Begin at the line containing "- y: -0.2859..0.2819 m" in the entries below and end at the line containing "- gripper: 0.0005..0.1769"; transcribe that range exactly and nothing outside it.

Data for processing:
========
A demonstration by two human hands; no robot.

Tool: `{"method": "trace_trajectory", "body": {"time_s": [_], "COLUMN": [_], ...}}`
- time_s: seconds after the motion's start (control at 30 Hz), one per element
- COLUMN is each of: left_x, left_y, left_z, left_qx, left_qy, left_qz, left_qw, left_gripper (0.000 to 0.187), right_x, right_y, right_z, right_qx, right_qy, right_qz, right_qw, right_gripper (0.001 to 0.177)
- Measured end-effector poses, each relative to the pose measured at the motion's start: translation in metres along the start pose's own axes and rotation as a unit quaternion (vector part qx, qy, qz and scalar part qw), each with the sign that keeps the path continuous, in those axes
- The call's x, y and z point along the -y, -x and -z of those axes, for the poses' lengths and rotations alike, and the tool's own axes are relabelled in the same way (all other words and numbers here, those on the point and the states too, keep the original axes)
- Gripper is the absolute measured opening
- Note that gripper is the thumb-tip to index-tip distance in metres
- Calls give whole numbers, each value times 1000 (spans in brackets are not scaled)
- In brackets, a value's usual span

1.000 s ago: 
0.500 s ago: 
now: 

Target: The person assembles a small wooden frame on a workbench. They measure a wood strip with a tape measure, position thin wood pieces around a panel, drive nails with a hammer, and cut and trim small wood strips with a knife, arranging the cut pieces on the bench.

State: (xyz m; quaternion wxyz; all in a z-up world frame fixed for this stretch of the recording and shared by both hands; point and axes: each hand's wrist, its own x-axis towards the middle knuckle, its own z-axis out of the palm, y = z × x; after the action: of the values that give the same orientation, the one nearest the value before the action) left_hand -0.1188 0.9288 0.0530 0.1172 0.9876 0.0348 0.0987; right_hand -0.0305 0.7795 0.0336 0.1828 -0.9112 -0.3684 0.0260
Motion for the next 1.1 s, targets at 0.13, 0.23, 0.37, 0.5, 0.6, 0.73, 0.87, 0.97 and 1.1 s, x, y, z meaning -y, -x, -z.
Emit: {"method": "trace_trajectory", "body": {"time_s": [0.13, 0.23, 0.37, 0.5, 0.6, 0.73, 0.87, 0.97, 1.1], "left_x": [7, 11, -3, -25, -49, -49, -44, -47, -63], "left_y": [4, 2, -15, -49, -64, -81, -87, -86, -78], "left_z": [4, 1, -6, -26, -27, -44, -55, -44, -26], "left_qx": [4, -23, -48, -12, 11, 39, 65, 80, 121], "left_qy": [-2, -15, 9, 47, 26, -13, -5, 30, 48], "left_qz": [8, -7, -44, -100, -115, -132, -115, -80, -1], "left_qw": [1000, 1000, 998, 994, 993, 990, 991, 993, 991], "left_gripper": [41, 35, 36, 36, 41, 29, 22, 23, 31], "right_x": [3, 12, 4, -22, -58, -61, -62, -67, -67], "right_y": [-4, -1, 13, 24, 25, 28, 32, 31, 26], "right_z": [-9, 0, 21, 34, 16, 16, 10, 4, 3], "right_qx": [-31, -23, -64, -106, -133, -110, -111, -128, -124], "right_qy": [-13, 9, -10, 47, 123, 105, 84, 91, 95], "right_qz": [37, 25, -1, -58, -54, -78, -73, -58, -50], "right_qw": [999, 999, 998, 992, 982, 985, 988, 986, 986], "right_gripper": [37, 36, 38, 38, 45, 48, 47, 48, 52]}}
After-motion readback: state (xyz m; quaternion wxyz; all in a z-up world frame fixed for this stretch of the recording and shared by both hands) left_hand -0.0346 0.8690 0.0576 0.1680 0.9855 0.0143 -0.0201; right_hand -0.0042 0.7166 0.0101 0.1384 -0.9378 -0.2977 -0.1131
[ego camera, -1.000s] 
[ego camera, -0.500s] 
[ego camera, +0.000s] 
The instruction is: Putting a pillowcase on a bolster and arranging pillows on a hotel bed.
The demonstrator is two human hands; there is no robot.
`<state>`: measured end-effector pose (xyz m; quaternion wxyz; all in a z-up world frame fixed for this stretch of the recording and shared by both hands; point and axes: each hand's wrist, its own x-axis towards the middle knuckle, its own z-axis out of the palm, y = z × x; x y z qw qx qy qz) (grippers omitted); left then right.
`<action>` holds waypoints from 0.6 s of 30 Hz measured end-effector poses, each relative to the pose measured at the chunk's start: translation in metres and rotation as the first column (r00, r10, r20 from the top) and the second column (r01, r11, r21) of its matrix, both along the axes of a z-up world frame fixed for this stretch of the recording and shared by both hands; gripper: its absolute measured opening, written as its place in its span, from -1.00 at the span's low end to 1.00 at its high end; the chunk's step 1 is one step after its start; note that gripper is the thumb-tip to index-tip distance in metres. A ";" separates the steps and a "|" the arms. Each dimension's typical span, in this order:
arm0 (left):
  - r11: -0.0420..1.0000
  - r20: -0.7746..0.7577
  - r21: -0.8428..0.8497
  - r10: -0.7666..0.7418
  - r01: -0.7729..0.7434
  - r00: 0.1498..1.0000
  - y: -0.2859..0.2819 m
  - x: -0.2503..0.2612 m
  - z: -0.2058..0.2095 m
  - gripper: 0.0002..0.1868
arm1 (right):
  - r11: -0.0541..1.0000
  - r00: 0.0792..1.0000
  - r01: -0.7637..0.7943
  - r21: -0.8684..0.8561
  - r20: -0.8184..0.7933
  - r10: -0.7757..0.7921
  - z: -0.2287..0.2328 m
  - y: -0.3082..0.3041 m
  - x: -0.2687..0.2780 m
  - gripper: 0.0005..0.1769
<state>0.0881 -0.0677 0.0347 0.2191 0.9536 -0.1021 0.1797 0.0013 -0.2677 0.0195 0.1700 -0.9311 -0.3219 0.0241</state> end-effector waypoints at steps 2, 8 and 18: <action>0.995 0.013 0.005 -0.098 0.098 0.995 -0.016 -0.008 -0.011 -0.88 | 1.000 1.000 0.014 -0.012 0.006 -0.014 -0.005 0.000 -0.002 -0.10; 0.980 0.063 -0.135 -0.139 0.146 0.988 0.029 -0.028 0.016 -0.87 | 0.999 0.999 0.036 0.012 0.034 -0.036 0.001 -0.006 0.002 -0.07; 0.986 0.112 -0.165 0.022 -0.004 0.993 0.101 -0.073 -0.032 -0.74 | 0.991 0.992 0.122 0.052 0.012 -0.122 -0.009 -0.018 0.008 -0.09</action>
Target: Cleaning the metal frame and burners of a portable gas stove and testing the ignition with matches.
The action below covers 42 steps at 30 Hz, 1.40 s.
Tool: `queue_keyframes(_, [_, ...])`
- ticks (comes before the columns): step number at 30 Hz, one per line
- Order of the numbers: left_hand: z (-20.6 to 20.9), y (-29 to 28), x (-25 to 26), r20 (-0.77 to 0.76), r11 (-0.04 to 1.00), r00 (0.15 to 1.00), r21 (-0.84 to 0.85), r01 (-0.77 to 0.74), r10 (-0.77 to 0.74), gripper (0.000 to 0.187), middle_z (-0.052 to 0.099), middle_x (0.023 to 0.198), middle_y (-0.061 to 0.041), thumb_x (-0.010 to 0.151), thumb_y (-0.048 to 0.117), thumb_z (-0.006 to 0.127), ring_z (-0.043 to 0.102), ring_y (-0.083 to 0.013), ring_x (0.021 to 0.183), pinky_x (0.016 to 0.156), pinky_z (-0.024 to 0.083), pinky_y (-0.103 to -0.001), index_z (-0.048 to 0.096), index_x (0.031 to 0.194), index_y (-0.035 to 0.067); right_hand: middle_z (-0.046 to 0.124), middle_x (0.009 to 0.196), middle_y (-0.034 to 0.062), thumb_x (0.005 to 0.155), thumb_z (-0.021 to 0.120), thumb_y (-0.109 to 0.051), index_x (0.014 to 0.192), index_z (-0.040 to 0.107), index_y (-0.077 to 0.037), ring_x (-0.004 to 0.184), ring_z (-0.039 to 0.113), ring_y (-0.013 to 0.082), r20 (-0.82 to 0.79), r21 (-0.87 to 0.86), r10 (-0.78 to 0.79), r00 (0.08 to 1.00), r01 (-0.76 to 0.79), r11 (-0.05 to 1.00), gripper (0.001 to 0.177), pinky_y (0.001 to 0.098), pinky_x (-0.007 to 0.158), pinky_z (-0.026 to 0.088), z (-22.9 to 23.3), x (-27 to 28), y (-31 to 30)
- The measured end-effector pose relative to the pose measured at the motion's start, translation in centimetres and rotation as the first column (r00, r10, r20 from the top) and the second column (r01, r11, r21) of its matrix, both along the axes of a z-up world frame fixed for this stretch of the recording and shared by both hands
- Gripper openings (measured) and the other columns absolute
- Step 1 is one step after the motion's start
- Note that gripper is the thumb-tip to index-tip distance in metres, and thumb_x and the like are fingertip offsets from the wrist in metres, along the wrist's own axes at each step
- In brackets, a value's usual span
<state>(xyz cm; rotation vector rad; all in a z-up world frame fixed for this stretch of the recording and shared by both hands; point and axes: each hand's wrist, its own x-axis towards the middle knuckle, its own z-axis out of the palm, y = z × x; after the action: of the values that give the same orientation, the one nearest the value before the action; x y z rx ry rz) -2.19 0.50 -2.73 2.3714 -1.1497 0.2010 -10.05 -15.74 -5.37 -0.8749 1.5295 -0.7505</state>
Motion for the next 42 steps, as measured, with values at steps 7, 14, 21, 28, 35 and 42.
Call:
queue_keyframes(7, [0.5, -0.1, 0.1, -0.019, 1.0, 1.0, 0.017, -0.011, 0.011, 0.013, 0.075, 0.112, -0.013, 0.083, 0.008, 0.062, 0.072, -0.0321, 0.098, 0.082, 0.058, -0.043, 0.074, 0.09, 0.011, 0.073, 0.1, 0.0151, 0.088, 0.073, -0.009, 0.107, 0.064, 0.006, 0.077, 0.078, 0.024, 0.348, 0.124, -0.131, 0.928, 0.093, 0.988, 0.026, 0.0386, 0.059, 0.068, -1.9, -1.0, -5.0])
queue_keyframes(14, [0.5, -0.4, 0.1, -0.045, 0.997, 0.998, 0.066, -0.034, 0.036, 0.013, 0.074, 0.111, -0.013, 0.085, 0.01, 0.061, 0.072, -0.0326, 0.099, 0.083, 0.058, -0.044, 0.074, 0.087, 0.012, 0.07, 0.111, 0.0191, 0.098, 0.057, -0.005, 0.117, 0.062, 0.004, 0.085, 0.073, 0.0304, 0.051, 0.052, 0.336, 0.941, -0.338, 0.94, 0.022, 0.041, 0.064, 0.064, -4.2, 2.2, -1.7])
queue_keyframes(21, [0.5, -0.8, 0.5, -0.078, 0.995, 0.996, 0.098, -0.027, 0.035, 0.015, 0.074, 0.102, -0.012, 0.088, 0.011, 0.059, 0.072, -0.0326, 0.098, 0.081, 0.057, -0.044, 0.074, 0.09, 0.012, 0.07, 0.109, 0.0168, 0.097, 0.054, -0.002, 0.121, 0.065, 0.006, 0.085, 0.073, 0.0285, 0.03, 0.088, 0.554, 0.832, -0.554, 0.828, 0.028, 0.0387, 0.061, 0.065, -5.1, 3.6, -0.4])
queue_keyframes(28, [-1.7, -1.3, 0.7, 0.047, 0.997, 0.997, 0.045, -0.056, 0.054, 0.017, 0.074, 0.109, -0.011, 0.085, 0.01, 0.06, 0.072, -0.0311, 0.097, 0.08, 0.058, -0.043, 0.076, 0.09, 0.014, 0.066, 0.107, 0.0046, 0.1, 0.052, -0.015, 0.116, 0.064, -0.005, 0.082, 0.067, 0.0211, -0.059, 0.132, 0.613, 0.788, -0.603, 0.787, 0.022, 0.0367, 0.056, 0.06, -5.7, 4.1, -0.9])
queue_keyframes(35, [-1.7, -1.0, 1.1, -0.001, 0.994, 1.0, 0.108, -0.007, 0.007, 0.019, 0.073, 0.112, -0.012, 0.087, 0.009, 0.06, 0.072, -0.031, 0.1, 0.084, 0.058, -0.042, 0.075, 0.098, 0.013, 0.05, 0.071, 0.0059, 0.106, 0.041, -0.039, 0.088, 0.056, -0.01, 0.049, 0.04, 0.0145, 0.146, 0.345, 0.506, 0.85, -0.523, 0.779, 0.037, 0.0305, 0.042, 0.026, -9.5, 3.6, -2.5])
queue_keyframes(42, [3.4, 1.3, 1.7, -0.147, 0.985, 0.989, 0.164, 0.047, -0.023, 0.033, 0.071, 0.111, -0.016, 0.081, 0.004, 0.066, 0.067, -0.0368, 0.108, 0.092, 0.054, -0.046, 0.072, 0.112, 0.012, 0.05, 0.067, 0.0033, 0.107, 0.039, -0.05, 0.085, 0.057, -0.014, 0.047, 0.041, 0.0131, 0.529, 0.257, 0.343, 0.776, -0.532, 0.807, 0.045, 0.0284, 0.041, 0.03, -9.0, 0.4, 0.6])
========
Result of the exercise:
  - y: -0.2859..0.2819 m
  - x: -0.2503..0.2612 m
  - z: -0.2058..0.2095 m
  - gripper: 0.0002..0.1868
arm1 (right):
  - r11: -0.0541..1.0000
  - r00: 0.0792..1.0000
  - r01: -0.7637..0.7943
  - r21: -0.8684..0.8561
  - r20: -0.8184..0.7933
  - r10: -0.7757..0.7921
  - z: -0.2287..0.2328 m
  - y: -0.3082..0.3041 m
  - x: -0.2687..0.2780 m
  - gripper: 0.0005..0.1769

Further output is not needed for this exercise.